Child, aged six, plays
`let’s pretend’ ‒
whitens his face;
tries to blend.

gels his hair
does his best,
to appear
of the West.

Learns to play
with identity ‒
fears new status
as refugee:

Fleeing bombs,
running scared;
praying
that his life be spared.

In vest and shorts
he makes his way
for the border
of Calais.

One, small rucksack,
for all of his things:
Bandages, marshmallows ‒
no apron strings.

Angi Holden

Transit Centre

The man sits in the plastic chair, his son cradled on his lap.
The child opens his mouth, takes a bite of toast.
He chews, his jaws mechanical, his face expressionless
beyond the exhaustion in his eyes. His fingers grasp
the edge of the Formica table; he has learned to hold on.
The seats of cars and buses, a rocking boat, a diesel train,
once a stuffed toy now lost, always his father’s hand.
Only the last has been constant in a shifting landscape.
The man settles the child’s weight, supports his small body
as he drifts off to sleep. He plants a single kiss on his head.
He smiles. ‘My son is safe,’ he says. ‘My son is safe.’

Sarah Watkinson

‘Forsan et haec olim meminisse iuvabit.’

‘One of the most beautiful lines in Latin, and also one of the most famous  . . .A joy it will be one day, perhaps, to remember even this. It is about loss, about overcoming the worst, but the word ‘perhaps’ is important. It may not be a joy to remember. It may be a bloody misery.’ Robert Fagles

Forsan (Perhaps) Take us, fate. We are adrift, the waves and the current decide. Home lies scattered behind us; my consulting room, her hanging silk, toys, garden tools and pans. I hope the dog died cleanly.
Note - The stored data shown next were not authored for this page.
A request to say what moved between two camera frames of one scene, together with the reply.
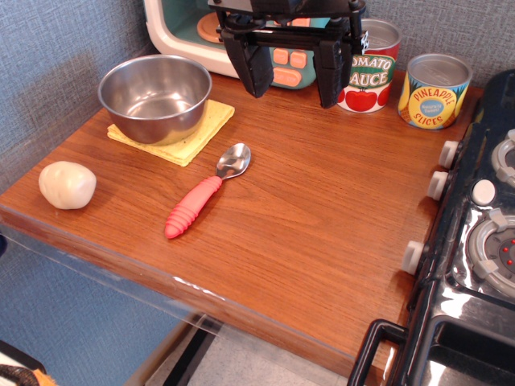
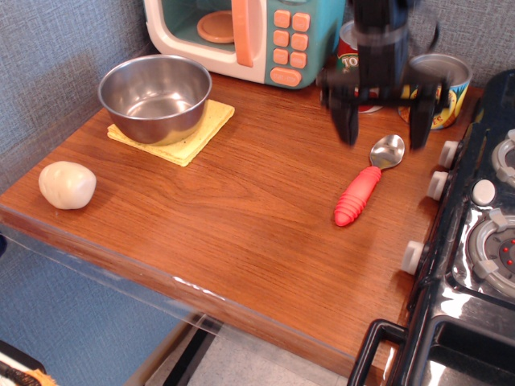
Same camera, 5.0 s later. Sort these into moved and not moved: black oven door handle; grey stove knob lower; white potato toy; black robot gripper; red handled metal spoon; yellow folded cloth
Moved: black robot gripper; red handled metal spoon
Not moved: black oven door handle; grey stove knob lower; yellow folded cloth; white potato toy
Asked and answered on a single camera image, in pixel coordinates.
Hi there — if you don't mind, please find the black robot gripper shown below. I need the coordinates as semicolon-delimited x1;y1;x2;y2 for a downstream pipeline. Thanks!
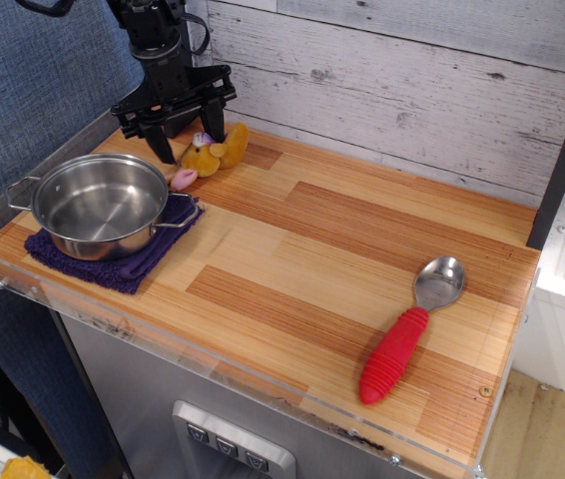
111;44;236;165

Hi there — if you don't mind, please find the yellow plush bunny toy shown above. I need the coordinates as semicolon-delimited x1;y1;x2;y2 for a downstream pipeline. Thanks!
166;123;250;192

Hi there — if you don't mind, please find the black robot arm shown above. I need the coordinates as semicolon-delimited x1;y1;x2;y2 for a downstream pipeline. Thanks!
109;1;236;164

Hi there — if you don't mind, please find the stainless steel pot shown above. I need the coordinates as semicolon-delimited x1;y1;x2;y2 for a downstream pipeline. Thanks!
5;153;201;261

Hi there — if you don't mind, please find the purple folded cloth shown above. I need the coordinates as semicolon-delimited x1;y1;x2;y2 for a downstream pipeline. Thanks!
24;196;204;294

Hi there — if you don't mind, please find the silver toy fridge front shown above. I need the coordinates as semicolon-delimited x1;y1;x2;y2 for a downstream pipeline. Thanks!
59;314;417;478

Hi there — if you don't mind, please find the silver dispenser button panel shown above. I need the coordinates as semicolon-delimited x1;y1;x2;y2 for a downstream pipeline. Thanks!
172;400;296;479

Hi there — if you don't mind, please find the yellow object at corner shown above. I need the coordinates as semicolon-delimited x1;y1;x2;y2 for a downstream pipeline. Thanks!
0;456;52;479

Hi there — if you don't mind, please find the clear acrylic edge guard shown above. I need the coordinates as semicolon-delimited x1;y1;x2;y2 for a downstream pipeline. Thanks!
0;239;529;478

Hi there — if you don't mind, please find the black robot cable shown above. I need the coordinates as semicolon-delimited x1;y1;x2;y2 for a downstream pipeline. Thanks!
15;0;213;56

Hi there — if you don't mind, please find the red handled metal scoop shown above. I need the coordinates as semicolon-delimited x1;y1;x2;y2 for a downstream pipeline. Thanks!
358;256;465;405

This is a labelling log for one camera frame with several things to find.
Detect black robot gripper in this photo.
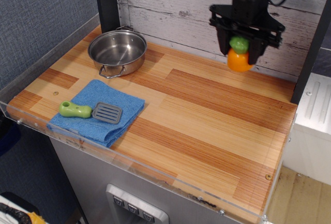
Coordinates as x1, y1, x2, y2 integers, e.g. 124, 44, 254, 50
209, 0, 285, 65

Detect orange carrot salt shaker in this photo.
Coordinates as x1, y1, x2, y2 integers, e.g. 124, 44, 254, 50
227, 36, 253, 72

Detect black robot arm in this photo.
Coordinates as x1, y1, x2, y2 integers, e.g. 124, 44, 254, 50
209, 0, 286, 65

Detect stainless steel pot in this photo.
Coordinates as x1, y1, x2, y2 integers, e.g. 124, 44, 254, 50
87, 26, 147, 79

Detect white ridged side cabinet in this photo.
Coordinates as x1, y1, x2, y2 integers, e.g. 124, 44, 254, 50
283, 73, 330, 184

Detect clear acrylic table guard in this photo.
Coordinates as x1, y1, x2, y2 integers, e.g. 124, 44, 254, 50
2, 97, 295, 223

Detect blue folded cloth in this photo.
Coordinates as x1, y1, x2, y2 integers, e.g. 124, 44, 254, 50
47, 80, 145, 147

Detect silver dispenser panel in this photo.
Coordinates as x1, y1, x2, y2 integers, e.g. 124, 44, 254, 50
106, 184, 170, 223

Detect yellow object bottom left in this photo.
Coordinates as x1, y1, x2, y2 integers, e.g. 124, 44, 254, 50
27, 212, 48, 224

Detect dark vertical post right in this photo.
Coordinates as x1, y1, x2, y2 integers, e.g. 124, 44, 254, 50
290, 0, 331, 105

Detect dark vertical post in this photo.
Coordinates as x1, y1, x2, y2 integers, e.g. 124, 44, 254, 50
290, 0, 331, 105
97, 0, 120, 33

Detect dark vertical post left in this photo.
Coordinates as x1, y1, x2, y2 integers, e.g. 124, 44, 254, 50
97, 0, 120, 33

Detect green handled grey spatula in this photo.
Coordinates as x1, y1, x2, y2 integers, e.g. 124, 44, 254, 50
59, 101, 122, 124

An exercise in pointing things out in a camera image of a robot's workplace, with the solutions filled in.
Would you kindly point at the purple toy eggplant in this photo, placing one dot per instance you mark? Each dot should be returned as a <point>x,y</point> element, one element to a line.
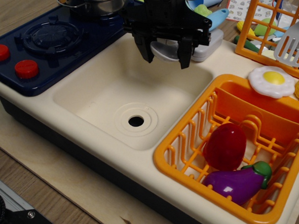
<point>242,184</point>

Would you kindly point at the orange utensil holder rack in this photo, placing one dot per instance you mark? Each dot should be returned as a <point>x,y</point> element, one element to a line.
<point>270,35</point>

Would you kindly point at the grey toy faucet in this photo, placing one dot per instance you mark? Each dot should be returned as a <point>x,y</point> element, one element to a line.
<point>166,50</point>

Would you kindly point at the light green toy food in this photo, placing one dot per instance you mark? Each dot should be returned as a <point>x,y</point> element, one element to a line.
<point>261,29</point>

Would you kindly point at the orange dish rack basket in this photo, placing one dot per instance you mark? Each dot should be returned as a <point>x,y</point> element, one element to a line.
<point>271,127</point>

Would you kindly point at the cream toy kitchen sink unit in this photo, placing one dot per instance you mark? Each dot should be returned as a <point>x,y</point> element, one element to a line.
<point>111,114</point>

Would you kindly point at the green toy cucumber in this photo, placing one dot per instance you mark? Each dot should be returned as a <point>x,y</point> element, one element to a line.
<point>248,45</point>

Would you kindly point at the red toy pepper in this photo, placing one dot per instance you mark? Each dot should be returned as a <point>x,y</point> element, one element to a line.
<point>225,147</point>

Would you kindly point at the blue plastic cup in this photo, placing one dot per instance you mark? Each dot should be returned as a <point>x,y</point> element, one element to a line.
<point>208,3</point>

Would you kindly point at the printed sticker sheet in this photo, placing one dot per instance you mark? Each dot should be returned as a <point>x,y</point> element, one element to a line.
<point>237,9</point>

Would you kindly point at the small yellow corn piece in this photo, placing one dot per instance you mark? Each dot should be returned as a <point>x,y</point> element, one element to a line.
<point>240,27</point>

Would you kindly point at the navy blue toy stove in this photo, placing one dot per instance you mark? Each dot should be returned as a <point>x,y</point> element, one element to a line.
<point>59,41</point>

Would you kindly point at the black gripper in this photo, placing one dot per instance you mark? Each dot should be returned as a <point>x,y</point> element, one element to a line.
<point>169,19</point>

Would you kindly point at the black bracket with screw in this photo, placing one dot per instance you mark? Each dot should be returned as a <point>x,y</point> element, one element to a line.
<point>25,217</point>

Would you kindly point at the green toy vegetable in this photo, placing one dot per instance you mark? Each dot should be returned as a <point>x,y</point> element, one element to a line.
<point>202,10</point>

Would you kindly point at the toy fried egg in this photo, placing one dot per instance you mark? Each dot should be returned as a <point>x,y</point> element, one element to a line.
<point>272,82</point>

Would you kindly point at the red stove knob right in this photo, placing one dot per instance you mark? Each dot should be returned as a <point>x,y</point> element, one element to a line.
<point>26,69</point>

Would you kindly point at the grey spoon blue handle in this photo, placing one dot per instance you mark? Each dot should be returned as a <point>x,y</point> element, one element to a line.
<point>217,18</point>

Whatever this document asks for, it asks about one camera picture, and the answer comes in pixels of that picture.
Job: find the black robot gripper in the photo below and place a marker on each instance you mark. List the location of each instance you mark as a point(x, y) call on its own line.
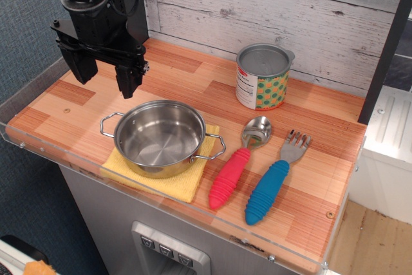
point(85, 38)

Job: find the blue handled metal fork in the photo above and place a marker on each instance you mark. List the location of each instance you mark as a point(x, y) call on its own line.
point(264, 194)

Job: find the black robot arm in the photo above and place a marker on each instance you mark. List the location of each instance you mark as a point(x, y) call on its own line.
point(125, 8)

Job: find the stainless steel pot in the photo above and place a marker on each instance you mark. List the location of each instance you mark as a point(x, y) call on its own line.
point(161, 138)

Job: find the yellow cloth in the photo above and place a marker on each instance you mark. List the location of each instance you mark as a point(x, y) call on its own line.
point(182, 187)

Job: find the grey toy fridge cabinet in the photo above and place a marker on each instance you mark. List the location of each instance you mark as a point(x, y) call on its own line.
point(109, 211)

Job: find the toy food can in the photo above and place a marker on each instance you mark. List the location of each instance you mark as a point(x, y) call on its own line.
point(262, 75)

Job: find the silver dispenser panel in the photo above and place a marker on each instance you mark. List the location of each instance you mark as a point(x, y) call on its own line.
point(159, 253)

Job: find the orange object at corner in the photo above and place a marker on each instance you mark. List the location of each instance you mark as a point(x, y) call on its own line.
point(38, 268)

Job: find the red handled metal spoon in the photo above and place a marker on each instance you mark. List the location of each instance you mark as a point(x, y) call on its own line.
point(255, 134)

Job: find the dark right frame post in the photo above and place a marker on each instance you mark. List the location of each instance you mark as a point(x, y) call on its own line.
point(389, 49)

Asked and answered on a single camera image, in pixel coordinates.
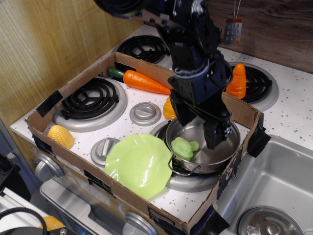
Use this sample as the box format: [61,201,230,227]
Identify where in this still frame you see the black braided cable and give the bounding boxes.
[0,207,47,235]

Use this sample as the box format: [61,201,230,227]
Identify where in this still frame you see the hanging metal spatula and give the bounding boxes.
[223,0,243,45]

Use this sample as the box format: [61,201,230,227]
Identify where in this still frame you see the grey stove knob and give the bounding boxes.
[129,102,161,126]
[90,138,119,167]

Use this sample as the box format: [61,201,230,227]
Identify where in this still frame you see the middle oven front knob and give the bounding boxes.
[122,211,158,235]

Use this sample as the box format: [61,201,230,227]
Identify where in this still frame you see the orange toy carrot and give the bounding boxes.
[108,67,171,94]

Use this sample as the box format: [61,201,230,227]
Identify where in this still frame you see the front right coil burner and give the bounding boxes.
[150,120,222,192]

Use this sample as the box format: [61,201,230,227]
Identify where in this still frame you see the grey oven door handle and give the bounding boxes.
[40,180,124,235]

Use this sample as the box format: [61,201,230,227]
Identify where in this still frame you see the cardboard fence box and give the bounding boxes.
[26,52,266,235]

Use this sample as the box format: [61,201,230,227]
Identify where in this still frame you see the orange toy bottom left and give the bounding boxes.
[43,216,64,231]

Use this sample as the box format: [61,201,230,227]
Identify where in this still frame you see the green plastic plate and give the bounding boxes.
[104,134,172,199]

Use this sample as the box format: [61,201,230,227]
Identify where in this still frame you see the orange toy cone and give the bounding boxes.
[226,63,247,99]

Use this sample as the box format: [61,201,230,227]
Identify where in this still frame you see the green toy broccoli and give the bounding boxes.
[171,137,200,161]

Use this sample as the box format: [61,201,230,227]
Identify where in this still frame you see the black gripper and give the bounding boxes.
[168,58,232,150]

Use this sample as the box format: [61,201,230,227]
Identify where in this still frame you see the stainless steel pan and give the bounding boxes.
[165,117,241,176]

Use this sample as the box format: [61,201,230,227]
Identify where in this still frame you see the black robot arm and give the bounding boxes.
[96,0,233,149]

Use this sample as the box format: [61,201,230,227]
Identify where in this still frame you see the oven knob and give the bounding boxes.
[122,211,158,235]
[34,153,64,182]

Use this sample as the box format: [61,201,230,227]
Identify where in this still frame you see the front grey stove knob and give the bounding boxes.
[90,138,119,167]

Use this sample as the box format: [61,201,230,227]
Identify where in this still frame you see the back left coil burner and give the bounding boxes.
[115,35,172,70]

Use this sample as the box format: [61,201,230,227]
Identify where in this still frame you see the coil burner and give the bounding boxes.
[241,62,279,112]
[150,120,222,192]
[115,35,172,70]
[53,76,127,133]

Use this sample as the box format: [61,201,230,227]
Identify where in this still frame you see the steel sink basin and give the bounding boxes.
[217,136,313,235]

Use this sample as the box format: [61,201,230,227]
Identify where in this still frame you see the centre grey stove knob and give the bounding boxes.
[129,102,161,126]

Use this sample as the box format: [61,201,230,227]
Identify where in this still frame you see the front left coil burner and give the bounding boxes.
[53,76,127,133]

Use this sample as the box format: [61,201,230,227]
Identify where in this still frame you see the left oven front knob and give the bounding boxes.
[34,153,64,182]

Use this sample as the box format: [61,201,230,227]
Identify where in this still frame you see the back right coil burner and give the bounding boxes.
[241,62,279,112]

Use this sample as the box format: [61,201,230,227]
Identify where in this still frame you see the orange toy pumpkin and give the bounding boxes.
[163,97,177,120]

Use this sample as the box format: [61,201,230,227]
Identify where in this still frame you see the sink drain strainer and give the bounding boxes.
[236,206,304,235]

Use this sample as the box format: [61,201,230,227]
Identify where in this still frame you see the yellow toy corn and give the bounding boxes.
[48,125,74,149]

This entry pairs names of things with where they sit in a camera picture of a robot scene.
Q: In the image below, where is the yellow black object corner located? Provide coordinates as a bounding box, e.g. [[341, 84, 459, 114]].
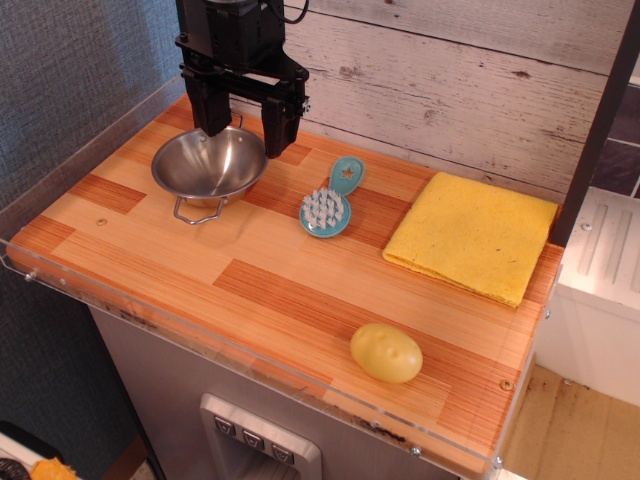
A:
[[1, 457, 79, 480]]

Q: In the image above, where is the small steel pot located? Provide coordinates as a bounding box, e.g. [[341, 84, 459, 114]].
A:
[[151, 113, 269, 225]]

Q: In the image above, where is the toy fridge dispenser panel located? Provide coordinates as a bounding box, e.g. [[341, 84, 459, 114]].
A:
[[200, 393, 323, 479]]

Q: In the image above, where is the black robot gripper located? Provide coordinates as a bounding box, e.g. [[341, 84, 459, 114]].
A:
[[176, 1, 309, 159]]

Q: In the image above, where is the white cabinet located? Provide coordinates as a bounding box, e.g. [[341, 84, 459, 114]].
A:
[[535, 188, 639, 405]]

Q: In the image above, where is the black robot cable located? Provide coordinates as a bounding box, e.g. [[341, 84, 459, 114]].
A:
[[259, 0, 311, 25]]

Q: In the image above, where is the clear acrylic table guard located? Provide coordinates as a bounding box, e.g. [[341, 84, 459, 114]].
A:
[[9, 67, 574, 479]]

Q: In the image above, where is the folded yellow cloth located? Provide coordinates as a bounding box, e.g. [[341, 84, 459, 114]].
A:
[[383, 172, 558, 307]]

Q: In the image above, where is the dark vertical frame post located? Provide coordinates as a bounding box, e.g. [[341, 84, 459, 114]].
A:
[[549, 1, 639, 247]]

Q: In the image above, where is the teal scrub brush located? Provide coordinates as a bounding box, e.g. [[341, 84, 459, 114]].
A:
[[299, 156, 365, 238]]

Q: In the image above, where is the yellow toy potato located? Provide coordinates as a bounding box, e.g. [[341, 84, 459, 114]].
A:
[[350, 324, 423, 384]]

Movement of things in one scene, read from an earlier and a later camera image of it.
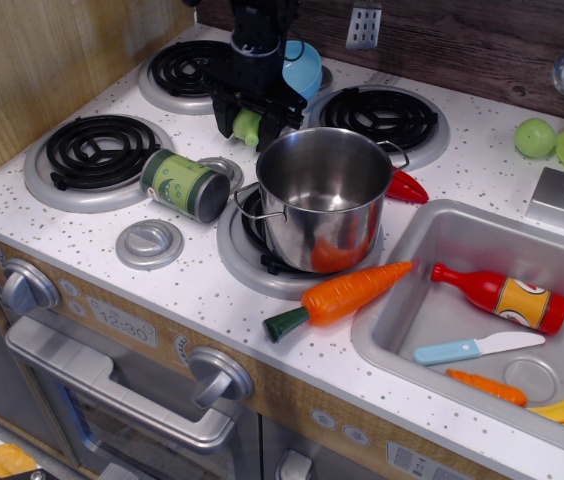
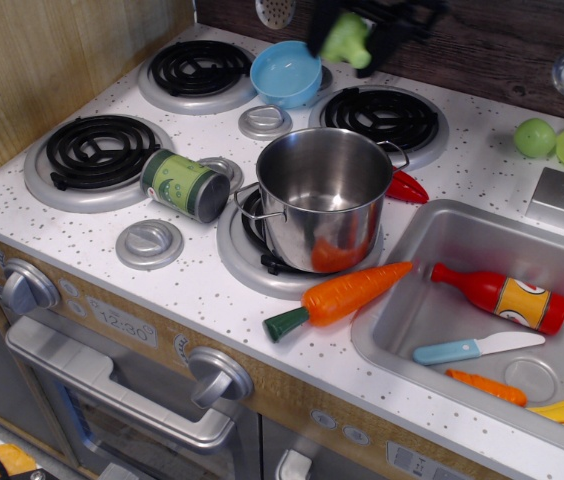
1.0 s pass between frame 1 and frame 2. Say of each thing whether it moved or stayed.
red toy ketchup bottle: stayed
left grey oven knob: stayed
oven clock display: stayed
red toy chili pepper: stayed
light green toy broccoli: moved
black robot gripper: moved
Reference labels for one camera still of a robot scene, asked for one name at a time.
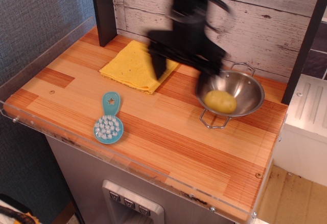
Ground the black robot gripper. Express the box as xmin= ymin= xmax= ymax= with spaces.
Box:
xmin=148 ymin=17 xmax=226 ymax=80

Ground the yellow toy potato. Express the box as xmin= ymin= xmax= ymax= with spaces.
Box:
xmin=204 ymin=90 xmax=237 ymax=114

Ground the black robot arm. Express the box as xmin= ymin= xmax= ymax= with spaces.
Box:
xmin=148 ymin=0 xmax=229 ymax=79

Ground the folded yellow cloth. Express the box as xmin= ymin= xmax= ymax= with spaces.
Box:
xmin=99 ymin=40 xmax=178 ymax=94

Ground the teal dish scrubber brush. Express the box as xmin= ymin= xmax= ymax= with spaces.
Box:
xmin=94 ymin=92 xmax=124 ymax=144

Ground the white toy cabinet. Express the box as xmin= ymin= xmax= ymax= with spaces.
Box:
xmin=272 ymin=75 xmax=326 ymax=186

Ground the grey toy dispenser panel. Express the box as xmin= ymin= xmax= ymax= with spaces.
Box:
xmin=102 ymin=180 xmax=165 ymax=223

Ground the clear acrylic table guard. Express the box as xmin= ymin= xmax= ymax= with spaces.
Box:
xmin=1 ymin=18 xmax=287 ymax=223

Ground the yellow object bottom left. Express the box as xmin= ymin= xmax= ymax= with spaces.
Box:
xmin=16 ymin=213 xmax=39 ymax=224

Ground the steel pan with handles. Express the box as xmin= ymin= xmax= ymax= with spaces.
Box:
xmin=195 ymin=62 xmax=265 ymax=129

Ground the dark left shelf post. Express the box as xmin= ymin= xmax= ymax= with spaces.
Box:
xmin=93 ymin=0 xmax=117 ymax=47

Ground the dark shelf post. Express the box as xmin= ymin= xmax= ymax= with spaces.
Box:
xmin=93 ymin=0 xmax=117 ymax=47
xmin=281 ymin=0 xmax=326 ymax=105

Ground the dark right shelf post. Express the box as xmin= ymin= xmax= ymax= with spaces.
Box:
xmin=281 ymin=0 xmax=326 ymax=105

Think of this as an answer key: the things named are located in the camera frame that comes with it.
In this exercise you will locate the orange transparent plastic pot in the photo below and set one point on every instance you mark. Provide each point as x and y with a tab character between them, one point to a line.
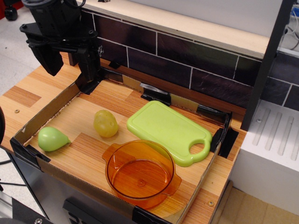
141	172

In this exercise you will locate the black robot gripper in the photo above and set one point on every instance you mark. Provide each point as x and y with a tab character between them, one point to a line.
58	27

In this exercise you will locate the black caster wheel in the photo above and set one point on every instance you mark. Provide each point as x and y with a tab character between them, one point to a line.
10	13

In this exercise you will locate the black metal post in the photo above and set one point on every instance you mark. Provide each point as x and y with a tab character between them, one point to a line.
277	33

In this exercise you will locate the yellow plastic potato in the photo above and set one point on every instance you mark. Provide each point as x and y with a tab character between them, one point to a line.
105	123

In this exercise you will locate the green plastic pear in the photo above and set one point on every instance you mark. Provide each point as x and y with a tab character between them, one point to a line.
51	139

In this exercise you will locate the light wooden shelf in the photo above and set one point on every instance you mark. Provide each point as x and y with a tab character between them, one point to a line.
208	33

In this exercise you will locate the green plastic cutting board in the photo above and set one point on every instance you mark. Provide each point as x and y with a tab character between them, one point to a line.
186	141

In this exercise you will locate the white dish drainer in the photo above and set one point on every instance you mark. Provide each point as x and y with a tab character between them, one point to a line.
267	166

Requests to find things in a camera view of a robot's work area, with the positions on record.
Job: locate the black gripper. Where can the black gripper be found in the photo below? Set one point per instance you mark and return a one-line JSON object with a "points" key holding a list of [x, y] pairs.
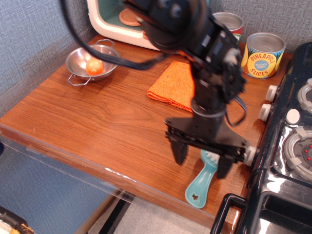
{"points": [[209, 133]]}

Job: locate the teal brush white bristles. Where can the teal brush white bristles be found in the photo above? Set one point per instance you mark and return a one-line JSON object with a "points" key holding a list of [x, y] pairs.
{"points": [[197, 191]]}

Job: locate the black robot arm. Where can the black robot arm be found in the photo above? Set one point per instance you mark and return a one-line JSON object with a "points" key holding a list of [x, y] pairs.
{"points": [[188, 27]]}

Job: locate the orange folded napkin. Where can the orange folded napkin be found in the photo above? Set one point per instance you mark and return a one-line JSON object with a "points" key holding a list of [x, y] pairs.
{"points": [[175, 86]]}

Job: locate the white stove knob middle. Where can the white stove knob middle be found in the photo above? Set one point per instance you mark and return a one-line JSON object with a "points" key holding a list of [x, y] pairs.
{"points": [[264, 112]]}

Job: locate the black toy stove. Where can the black toy stove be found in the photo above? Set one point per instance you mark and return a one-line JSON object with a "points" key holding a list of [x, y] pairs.
{"points": [[279, 197]]}

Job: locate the white stove knob rear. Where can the white stove knob rear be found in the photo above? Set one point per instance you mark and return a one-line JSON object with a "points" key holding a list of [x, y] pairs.
{"points": [[271, 92]]}

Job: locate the clear acrylic table guard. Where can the clear acrylic table guard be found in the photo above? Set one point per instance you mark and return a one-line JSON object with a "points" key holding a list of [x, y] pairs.
{"points": [[69, 171]]}

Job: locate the pineapple slices can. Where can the pineapple slices can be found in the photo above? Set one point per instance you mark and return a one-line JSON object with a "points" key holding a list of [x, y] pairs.
{"points": [[262, 55]]}

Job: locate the tomato sauce can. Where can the tomato sauce can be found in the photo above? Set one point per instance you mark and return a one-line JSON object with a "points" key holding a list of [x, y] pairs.
{"points": [[233, 22]]}

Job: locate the orange toy fruit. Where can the orange toy fruit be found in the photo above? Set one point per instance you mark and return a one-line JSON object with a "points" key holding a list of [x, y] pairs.
{"points": [[94, 67]]}

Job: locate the small steel bowl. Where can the small steel bowl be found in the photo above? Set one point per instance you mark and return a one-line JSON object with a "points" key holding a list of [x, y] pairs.
{"points": [[77, 60]]}

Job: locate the toy microwave teal and cream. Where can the toy microwave teal and cream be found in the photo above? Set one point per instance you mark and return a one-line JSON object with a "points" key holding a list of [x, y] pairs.
{"points": [[110, 19]]}

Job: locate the black oven door handle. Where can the black oven door handle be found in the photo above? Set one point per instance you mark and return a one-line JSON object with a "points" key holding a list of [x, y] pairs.
{"points": [[229, 200]]}
et haec (even this) There’s rest in this moment. As if on a holiday trip we lost sight of pebbles on the sea bottom and let the deep take us. It is like sleep, the swell rocking the boat and these packed bodies around us.

Olim (some day) If we survive we will re-root. If the foreign soil is fertile I will remake the pattern.  The children bilingual, our grandchildren natives.

Meminisse  (to remember) our cousins are behind us, our friends scattered in another boat. Whatever happens I will remember my mind’s picture of their faces.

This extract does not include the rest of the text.